→ **Work instructions**:
Go through the data below and return each line where the string "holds" occurs.

=== Data extract ===

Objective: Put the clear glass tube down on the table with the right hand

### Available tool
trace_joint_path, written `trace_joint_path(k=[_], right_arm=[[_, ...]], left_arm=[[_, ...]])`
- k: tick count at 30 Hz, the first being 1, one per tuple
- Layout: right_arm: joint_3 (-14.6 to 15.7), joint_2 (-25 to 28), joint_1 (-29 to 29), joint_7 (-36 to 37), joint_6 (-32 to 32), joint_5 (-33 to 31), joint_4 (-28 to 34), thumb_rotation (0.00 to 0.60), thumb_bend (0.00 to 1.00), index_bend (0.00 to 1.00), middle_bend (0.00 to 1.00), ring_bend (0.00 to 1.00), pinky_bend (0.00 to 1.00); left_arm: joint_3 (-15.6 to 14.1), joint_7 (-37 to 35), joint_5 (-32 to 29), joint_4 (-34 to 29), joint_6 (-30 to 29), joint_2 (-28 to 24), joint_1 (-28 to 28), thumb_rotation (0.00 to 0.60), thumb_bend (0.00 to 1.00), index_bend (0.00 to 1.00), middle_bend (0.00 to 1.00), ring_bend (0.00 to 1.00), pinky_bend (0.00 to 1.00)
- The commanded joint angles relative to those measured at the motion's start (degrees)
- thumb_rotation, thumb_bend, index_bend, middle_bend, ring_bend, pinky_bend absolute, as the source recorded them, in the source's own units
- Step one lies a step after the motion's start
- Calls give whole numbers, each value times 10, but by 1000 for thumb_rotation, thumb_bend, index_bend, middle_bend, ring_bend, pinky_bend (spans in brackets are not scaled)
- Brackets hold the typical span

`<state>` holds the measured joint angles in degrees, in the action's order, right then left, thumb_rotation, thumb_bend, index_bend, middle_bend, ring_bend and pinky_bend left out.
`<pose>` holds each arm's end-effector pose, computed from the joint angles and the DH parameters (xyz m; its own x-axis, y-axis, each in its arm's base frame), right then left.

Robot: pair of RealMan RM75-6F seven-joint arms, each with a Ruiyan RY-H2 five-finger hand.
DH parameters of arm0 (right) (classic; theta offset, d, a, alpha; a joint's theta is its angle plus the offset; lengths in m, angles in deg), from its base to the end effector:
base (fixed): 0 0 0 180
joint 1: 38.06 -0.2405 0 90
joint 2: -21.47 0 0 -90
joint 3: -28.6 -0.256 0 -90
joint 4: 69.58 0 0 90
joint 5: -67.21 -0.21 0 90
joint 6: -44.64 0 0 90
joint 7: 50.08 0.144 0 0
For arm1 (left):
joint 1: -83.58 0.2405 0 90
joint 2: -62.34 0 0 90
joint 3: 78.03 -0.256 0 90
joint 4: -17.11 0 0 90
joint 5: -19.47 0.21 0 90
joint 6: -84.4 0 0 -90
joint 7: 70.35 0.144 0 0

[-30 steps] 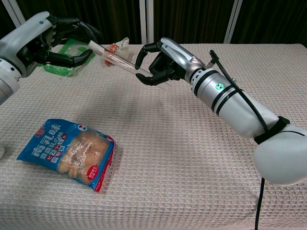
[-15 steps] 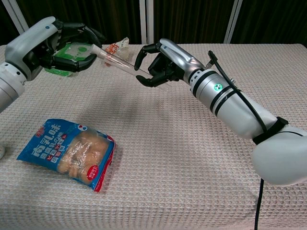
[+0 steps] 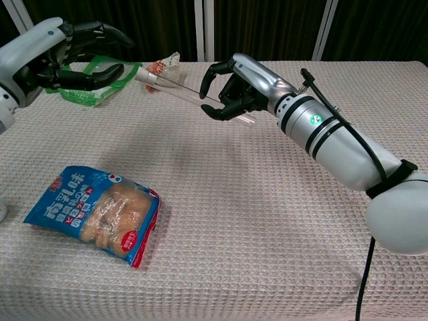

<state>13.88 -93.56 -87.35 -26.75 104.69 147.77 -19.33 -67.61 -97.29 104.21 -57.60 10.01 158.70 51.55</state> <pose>-0.0919 -0.3687 -0.1009 -0.0722 -0.3038 0.9500 -0.8911 -0.4083 -0.1983 -0.1671 0.3152 -0.0029 -0.2736 0.1968 0.9415 0.8761 -0.3529 0.3284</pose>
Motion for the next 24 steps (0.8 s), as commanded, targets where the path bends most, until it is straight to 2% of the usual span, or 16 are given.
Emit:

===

→ **Answer below**:
`<state>` holds the measured joint angles in degrees, in the action's order, right then left, thumb_rotation, thumb_bend, index_bend, middle_bend, ring_bend and pinky_bend left out.
`<pose>` holds each arm's end-effector pose, computed from the joint angles and the DH parameters (xyz m; its own x-axis, y-axis, each in its arm's base frame), right then left.

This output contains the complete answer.